Winfried’s daughter, Ines (Sandra Hüller) fits into the millennial German stereotype graciously. She’s an A-type personality tightly controlling her frenetic Bucharest-based life, complete as it is with the obsessive pressure of wining and dining important people, juggling technology and time. Her dad’s curious as to where and how she lets her hair down. And with whom.
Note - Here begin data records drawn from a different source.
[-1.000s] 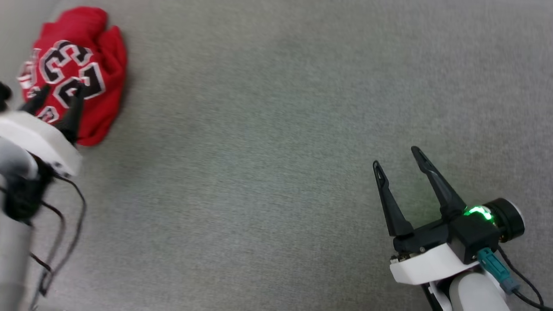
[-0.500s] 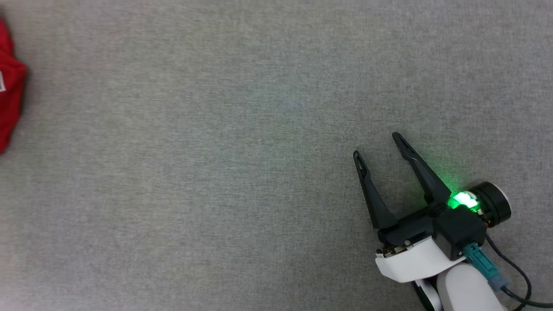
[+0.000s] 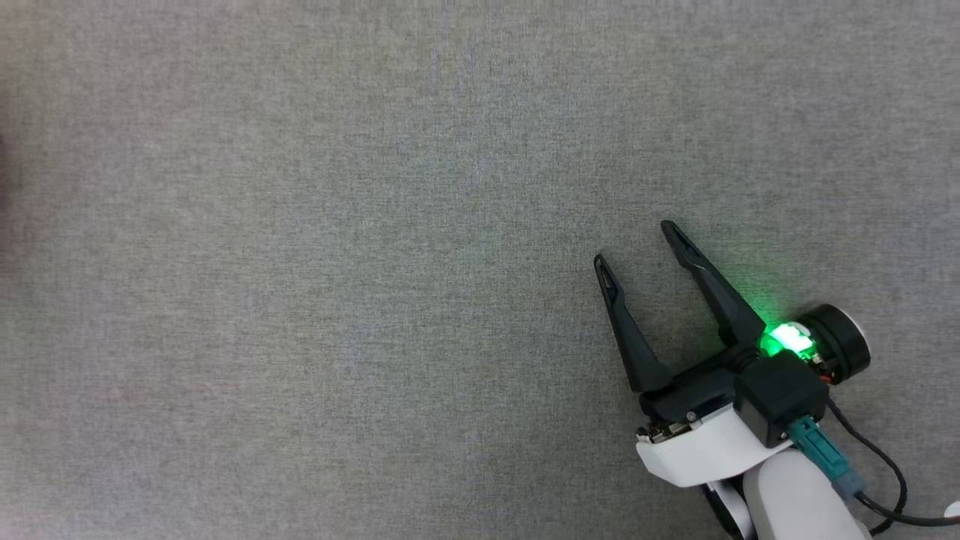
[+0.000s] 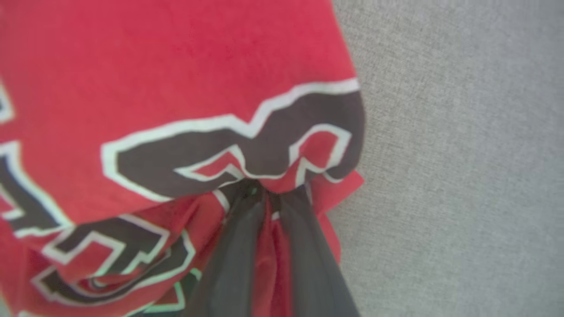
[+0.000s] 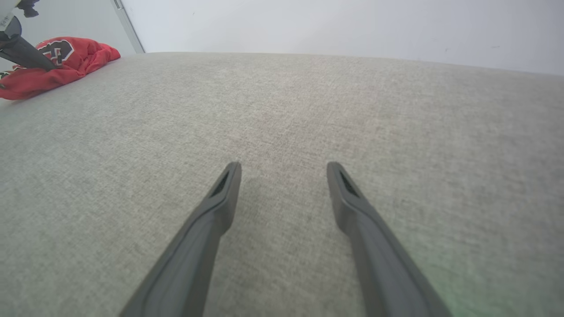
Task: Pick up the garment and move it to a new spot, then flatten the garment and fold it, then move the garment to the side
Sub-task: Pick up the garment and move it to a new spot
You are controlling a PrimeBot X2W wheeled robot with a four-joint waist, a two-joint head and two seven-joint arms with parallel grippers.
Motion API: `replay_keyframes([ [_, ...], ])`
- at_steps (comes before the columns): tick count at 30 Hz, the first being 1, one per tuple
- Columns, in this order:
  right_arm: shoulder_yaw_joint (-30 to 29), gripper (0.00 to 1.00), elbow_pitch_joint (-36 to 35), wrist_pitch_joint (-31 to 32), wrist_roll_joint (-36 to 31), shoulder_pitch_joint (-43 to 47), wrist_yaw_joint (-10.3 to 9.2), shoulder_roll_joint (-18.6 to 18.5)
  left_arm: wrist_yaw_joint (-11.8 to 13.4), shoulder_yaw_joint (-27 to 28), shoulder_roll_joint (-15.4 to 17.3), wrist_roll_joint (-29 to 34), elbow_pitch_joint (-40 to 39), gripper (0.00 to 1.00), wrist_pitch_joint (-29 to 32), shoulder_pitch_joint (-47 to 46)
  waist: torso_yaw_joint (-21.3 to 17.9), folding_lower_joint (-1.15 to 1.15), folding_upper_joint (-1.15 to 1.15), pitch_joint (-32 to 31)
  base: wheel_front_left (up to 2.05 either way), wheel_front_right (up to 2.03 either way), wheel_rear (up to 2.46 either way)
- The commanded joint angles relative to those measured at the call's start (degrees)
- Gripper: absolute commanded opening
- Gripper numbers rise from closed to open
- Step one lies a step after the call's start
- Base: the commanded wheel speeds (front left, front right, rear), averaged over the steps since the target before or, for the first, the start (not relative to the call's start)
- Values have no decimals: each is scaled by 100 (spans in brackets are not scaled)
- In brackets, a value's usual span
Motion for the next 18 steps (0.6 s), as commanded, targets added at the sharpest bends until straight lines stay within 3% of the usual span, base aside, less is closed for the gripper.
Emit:
replay_keyframes([
  [1, -44, 100, 200, 65, 28, 20, -6, -50, -24, -18, -32, 52, 65, 0, -116, 90, -12, -1, 0, -168, 0, 0, 0],
  [10, -101, 100, 255, 33, 230, 206, -5, -29, -135, -127, -58, -30, -297, 0, -837, 127, -78, -1, 0, -1075, 0, 0, 0],
  [18, -308, 100, 302, 33, 440, 492, -5, -26, -140, -726, -4, -150, -1525, 0, -1579, 567, -229, -1, 0, -1947, 0, 0, 0],
])
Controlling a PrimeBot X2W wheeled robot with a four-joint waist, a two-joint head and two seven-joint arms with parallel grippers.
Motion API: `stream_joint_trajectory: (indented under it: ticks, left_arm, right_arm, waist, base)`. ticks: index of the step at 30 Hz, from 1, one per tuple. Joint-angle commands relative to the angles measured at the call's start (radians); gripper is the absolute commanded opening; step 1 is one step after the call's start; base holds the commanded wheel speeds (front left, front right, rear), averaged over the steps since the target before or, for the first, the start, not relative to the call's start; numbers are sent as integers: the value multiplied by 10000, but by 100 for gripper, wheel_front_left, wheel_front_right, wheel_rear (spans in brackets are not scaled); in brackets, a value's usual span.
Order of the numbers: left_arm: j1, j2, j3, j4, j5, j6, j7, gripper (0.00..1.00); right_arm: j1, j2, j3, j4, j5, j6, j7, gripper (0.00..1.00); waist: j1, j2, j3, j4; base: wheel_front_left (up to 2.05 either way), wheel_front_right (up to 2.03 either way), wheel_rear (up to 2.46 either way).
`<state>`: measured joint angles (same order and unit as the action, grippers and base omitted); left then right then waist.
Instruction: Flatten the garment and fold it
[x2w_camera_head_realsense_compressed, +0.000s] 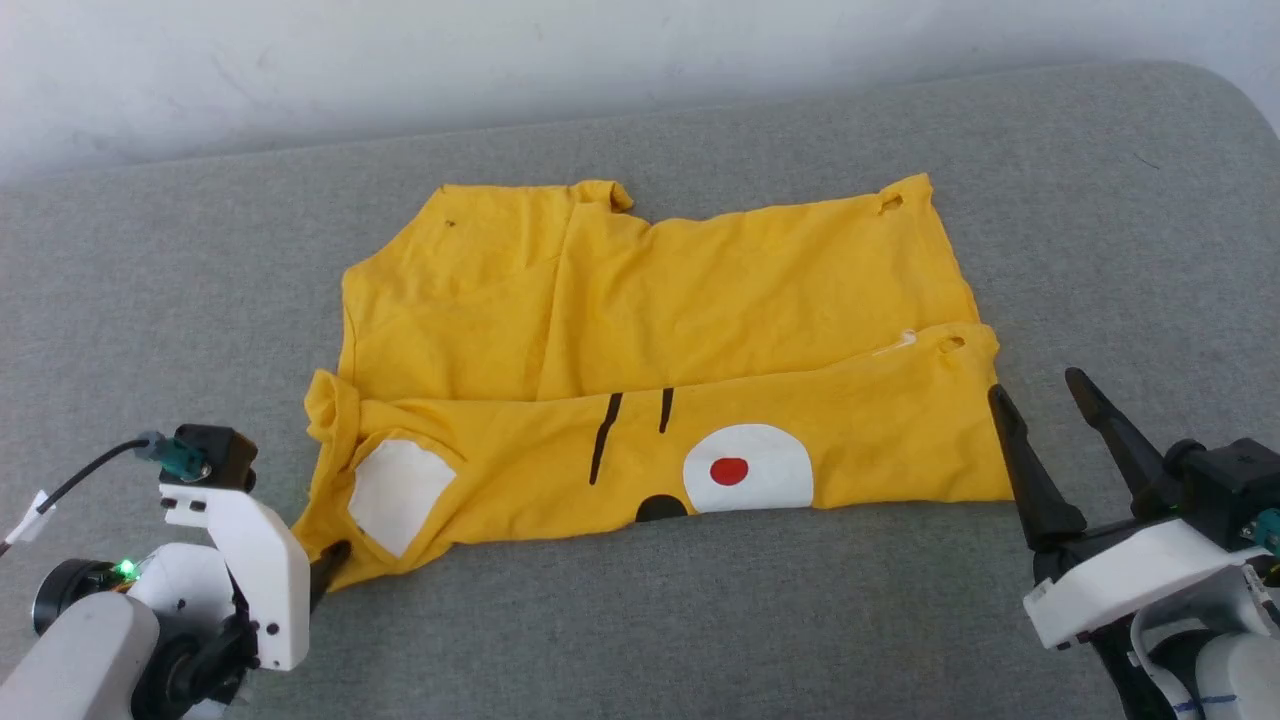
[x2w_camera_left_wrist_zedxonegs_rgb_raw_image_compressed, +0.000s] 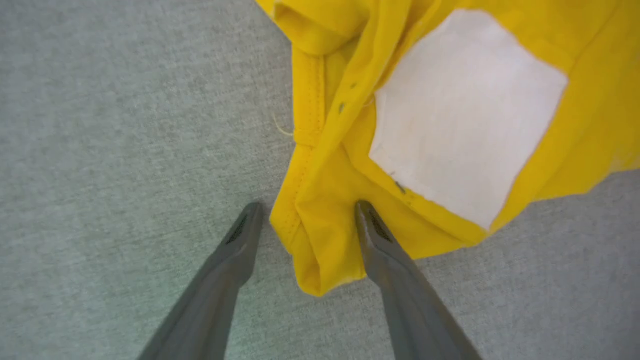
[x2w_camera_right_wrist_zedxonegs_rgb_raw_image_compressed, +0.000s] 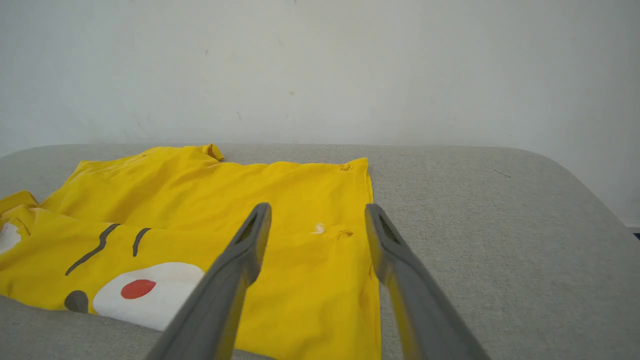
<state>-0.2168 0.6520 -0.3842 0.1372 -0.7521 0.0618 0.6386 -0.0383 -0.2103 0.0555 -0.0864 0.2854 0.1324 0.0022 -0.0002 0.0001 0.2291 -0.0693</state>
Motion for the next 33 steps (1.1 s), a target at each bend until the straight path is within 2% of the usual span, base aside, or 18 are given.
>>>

But nay, Ines, with her tight business suit and her every-hair-in-place German precision wants nothing of the presence of her awkward, emotional, curious daddy-o.

Bordering on the kind of manipulative cruelty you see in films such as Joseph Mankiewicz’s (1972) Sleuth, with Michael Caine and Lawrence Olivier, Toni Erdmann reveals really bizarre antics of Winfried to gain his daughter’s attention and win her affection but also a place in her life.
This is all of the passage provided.